Time Salvager (Time Salvager #1)(15)



James wasn’t sure if he should shoot this guy or not. If he were a true SS officer, that might be the right thing to do. However, he wasn’t sure if the guard was supposed to survive the war. While most time lines self-healed, it was better not to take chances. He did the next best thing.

With one hand, he knocked the flask out of the guard’s hand. With the other, he powered the exo just a tad and threw a right cross at the soldier’s chin. It was just hard enough to knock him unconscious without breaking his jaw, though this wasn’t an exact science. The soldier’s knees went noodly and he collapsed into a heap.

James looked at the other two guards. “Anyone else want to speak ill of the Führer?” Both of them shook their heads and stood at attention. “Good,” said James. “Where are they? Take me to the panels before this place burns down around us!” His words were accentuated by another explosion.

“James, hurry up. We don’t have data on when the castle burns down but we do know both the Allies and Soviets stop their offensive at roughly seventeen hundred hours, which is twenty minutes from now. Get a move on.”

One of the guards gestured down the hallway. “It’s in the north wing, first floor, northwest corner. I will take you there.”

The other hesitated. “Can I see your papers, sir?” he said.

Another explosion, this time closer, rocked the castle. In the distance, he heard dozens of windows shatter.

James pushed past the man demanding the papers. “Lead on.”

He was three steps past the guard when he heard the click of the MP40. “Halt!” the guard barked. James wouldn’t be able to talk his way through this. He turned around slowly and stared the guard down, ignoring the gun pointed at his chest. “Your papers, sir,” the guard said with a harder edge to his voice as he aimed his gun at James’s chest. To James’s left, the other guard took a step backward, looking unsure.

“He wants to see my papers,” James thought.

“Well, we don’t have any. Try not to kill them.”

The exo sprang to life, creating a hardened kinetic shell around James’s body. To the guards, it would look like his body suddenly shimmered and took on a translucent blocky yellow shape. He sped forward before the guard could pull the trigger, slipped past the barrel and gripped the man’s wrist. He squeezed until he heard bone crack. Then he swung left, tossing the screaming Nazi like a rag doll at the remaining guard, who was still frozen in shock. The two collided, the impact slamming them against the wall. James walked up to them and checked their vitals. The one with the broken wrist was unconscious. The other was groaning softly. A downward punch to the temple silenced him.

James looked up just in time to see the east wing of the castle explode in a plume of smoke. The window shattered into his face and the shock wave knocked him off his feet. He quickly picked himself up and took off running, speeding through the hallways past panicked groups of huddled soldiers and civilians. He paid them no attention. In a matter of minutes, this castle was going to burn to the ground.

He burst into the Amber Room and startled three plain-dressed workers dismantling the gold and amber panels on the walls. The room was covered in a layer of dust, but James could see the beauty underneath the grime. The workers were less than halfway done taking the room apart. In the center were two crates filled with large blocks of panels.

They withered under his gaze as he pointed at the door and barked, “The three of you. Out. Now!”

The three civilians weren’t about to argue with an SS officer and scampered out of the room. He closed the door behind them and activated several coils, kinetically tearing the panels out one by one and floating them into a neat bunch. When he had six floating, he stacked them and activated his netherstore container, expanding the ring until it was large enough for all six panels to slide through.

His power levels dipped. Netherstore containers used a tremendous amount of energy, and his power levels were already down from absorbing the impact of the airdrop. In the distance, more explosions rocked the castle; debris and dust showered from the ceiling.
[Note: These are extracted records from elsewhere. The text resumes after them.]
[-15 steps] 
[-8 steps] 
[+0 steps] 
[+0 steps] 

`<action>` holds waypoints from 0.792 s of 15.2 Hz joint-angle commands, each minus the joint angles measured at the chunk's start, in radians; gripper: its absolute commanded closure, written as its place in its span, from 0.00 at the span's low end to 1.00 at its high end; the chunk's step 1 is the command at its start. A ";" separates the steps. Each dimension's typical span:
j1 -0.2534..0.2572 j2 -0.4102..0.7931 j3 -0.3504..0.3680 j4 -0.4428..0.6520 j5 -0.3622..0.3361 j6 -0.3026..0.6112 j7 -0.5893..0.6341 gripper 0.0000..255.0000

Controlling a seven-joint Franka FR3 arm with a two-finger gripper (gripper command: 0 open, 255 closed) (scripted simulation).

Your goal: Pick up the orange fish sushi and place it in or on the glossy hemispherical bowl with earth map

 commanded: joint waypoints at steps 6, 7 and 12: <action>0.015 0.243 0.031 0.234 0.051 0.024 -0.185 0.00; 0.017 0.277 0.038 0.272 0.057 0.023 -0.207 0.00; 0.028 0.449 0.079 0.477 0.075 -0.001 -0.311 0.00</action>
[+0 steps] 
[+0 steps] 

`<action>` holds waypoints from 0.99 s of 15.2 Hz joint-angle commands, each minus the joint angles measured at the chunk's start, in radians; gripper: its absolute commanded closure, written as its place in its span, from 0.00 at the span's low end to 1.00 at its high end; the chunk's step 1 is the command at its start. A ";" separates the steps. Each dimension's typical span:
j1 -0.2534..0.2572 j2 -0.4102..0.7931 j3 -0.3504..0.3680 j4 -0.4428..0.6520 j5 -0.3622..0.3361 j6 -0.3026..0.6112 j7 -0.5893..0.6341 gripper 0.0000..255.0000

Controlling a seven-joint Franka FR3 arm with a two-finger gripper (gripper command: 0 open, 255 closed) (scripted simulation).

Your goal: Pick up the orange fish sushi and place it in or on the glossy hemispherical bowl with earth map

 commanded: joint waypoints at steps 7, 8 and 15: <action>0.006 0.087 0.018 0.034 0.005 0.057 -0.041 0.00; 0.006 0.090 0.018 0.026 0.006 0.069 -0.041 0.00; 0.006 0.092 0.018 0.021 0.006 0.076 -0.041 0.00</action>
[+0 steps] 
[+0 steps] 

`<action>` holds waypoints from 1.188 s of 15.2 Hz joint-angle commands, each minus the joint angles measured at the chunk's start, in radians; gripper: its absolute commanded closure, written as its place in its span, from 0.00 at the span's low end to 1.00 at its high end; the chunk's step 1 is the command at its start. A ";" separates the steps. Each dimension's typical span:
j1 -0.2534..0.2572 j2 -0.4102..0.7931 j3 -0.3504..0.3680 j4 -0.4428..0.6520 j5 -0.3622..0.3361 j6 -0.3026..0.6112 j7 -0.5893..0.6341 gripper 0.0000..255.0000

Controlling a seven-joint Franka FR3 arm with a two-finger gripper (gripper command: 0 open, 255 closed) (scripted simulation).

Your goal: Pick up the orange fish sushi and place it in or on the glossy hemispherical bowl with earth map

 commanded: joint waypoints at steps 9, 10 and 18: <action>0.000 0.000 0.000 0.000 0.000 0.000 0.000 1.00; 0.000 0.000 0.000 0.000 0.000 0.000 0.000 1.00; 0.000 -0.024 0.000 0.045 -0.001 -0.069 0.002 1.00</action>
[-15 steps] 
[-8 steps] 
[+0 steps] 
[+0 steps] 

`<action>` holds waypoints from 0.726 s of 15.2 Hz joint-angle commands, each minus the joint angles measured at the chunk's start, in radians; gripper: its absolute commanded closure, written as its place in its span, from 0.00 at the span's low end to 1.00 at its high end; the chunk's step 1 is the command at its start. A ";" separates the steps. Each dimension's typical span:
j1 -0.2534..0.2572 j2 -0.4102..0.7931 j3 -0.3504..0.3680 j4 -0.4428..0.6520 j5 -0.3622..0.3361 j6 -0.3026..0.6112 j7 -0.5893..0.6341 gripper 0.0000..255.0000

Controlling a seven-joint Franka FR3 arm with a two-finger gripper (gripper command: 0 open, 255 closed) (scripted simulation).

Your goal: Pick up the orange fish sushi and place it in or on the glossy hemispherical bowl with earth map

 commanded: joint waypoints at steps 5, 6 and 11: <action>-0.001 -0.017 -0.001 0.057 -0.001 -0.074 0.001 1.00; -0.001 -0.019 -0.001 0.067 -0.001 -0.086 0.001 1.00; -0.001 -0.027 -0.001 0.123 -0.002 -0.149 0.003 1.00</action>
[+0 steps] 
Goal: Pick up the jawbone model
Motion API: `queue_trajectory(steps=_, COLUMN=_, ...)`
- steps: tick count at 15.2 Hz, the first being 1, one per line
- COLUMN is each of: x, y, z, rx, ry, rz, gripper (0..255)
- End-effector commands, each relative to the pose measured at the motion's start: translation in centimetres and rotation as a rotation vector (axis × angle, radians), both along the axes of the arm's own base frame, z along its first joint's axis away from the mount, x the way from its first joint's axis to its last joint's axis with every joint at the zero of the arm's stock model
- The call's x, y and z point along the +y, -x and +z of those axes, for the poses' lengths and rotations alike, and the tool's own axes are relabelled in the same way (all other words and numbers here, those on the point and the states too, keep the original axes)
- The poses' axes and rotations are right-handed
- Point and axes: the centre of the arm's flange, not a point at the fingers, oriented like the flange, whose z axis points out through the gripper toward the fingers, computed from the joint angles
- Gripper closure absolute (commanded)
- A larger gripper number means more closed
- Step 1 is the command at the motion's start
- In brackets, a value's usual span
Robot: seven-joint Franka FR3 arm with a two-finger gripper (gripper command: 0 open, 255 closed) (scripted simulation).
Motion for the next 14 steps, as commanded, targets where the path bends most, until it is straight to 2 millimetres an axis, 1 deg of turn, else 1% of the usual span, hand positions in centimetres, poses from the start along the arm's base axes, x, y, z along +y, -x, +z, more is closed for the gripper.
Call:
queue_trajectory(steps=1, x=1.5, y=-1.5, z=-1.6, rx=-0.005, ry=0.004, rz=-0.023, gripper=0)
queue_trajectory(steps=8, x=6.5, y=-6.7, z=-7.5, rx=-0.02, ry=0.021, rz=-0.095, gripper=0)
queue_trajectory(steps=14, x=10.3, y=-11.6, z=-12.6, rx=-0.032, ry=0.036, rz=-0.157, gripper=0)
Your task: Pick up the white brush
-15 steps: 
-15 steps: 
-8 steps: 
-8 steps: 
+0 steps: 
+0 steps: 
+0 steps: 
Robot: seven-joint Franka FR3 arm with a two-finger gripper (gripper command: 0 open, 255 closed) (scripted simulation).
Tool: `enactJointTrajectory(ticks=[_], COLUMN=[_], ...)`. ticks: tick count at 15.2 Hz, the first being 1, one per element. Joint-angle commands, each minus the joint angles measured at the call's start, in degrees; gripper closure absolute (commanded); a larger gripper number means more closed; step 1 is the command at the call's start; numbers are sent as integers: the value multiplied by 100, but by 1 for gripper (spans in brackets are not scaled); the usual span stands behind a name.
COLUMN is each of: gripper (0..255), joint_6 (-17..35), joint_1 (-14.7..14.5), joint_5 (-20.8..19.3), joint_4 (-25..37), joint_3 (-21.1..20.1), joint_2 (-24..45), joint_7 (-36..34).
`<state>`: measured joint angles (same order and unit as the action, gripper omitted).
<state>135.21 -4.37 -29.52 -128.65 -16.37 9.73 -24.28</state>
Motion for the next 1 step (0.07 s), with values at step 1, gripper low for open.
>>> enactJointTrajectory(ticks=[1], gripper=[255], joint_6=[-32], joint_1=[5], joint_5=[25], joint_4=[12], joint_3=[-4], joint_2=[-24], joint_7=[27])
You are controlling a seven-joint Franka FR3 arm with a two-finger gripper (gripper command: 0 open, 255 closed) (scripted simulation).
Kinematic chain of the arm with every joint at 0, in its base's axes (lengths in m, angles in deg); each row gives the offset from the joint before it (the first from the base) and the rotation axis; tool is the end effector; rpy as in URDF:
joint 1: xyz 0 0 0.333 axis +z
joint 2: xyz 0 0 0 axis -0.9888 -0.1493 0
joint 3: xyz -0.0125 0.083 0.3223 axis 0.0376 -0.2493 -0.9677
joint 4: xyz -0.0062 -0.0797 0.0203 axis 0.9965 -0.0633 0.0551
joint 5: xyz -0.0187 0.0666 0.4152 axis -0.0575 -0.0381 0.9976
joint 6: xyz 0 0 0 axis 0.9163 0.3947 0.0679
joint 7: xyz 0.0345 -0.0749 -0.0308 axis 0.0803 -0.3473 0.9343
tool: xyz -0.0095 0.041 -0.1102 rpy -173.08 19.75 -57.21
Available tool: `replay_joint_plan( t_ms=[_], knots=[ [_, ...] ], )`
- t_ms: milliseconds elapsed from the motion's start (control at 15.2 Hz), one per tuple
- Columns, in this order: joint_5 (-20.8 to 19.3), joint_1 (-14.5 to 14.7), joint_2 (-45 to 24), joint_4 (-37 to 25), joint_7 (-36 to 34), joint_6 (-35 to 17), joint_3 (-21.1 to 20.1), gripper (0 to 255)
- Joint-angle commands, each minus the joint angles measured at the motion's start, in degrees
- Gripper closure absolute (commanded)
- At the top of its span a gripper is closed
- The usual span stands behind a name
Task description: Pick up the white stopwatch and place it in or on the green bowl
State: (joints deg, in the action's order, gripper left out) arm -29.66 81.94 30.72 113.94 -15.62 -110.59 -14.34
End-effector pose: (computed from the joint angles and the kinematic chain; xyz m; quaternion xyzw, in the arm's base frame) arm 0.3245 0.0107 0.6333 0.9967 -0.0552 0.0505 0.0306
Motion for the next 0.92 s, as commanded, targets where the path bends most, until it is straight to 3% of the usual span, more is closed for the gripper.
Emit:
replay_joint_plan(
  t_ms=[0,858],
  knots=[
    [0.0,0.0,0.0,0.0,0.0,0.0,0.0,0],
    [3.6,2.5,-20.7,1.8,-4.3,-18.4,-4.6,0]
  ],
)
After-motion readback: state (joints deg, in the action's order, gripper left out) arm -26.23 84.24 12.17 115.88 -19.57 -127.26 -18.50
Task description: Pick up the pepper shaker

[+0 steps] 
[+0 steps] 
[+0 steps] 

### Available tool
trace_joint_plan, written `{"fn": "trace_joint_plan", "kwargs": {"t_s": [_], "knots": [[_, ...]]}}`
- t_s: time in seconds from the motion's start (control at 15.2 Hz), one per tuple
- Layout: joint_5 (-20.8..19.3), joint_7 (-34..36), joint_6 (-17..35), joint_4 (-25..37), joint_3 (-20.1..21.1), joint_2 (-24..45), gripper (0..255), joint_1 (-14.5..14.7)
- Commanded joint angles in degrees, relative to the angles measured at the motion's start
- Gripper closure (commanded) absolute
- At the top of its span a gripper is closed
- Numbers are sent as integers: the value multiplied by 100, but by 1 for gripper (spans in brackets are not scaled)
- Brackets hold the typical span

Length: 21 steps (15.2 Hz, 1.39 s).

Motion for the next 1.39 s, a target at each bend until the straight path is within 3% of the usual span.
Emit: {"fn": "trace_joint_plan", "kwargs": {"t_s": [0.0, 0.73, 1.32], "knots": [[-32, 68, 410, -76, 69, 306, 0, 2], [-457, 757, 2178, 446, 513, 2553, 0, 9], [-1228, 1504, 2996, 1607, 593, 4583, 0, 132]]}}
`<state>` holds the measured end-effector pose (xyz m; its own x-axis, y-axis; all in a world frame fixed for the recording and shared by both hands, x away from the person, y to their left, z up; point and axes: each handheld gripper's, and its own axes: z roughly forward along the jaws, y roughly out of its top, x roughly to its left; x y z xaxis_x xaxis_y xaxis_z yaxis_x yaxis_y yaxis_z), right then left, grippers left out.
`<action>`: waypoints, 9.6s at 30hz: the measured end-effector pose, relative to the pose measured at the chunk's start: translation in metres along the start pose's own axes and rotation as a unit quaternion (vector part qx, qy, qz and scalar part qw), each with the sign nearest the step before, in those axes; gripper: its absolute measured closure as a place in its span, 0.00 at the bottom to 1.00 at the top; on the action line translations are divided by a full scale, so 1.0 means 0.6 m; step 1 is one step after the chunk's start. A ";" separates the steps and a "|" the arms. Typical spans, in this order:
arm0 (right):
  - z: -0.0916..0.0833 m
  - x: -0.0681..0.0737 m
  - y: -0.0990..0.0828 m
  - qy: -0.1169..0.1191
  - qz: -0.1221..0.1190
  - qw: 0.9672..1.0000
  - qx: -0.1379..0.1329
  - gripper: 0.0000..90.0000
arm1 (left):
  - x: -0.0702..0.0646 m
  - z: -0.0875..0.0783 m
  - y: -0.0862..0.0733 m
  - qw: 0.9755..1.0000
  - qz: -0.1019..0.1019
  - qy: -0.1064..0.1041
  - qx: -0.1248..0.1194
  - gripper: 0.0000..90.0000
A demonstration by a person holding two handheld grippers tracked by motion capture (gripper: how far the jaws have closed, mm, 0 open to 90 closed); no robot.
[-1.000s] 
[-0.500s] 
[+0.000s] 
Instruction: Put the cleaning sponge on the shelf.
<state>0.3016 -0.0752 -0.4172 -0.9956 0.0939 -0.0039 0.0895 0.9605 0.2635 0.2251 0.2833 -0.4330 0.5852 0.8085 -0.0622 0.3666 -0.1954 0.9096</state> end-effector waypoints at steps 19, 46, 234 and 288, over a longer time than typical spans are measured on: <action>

He could hear panicked soldiers running down the hallway on the other side of the door, shouting, “Fire!” K?nigsberg Castle groaned and his atmos blipped, indicating environmental dangers from the increased heat.

James kept working, slicing and ripping a dozen of the amber panels at once, floating them into neat stacks, and moving them into his netherstore. He moved as quickly as he safely could, but it was a slow process; several of the panels were very delicate. While not a surgeon or a craftsman, he had plenty of experience dealing with Titan generators, which were infinitely more delicate than these indulgent trinkets.

He was almost done when the door burst open and a scared Nazi ran in. The soldier, barely old enough to shave, gaped at the nine panels floating in the air above his head. Then his eyes moved down to the figure at the center of the strange scene. James’s exo made the air near his skin shimmer with a yellow hue. He walked toward the boy, his energy still focused on hovering the panels.

The young Nazi’s voice broke as he raised his rifle. “It’s the work of the devil.”

James lashed out with a kinetic swing and knocked the rifle out of the soldier’s hands. When he reached the boy, he grabbed him by the collar and, with exo-enhanced strength, threw him across the room. The boy hit the wall awkwardly and collapsed to the ground with a bone protruding out of his leg. He howled and tried to crawl away.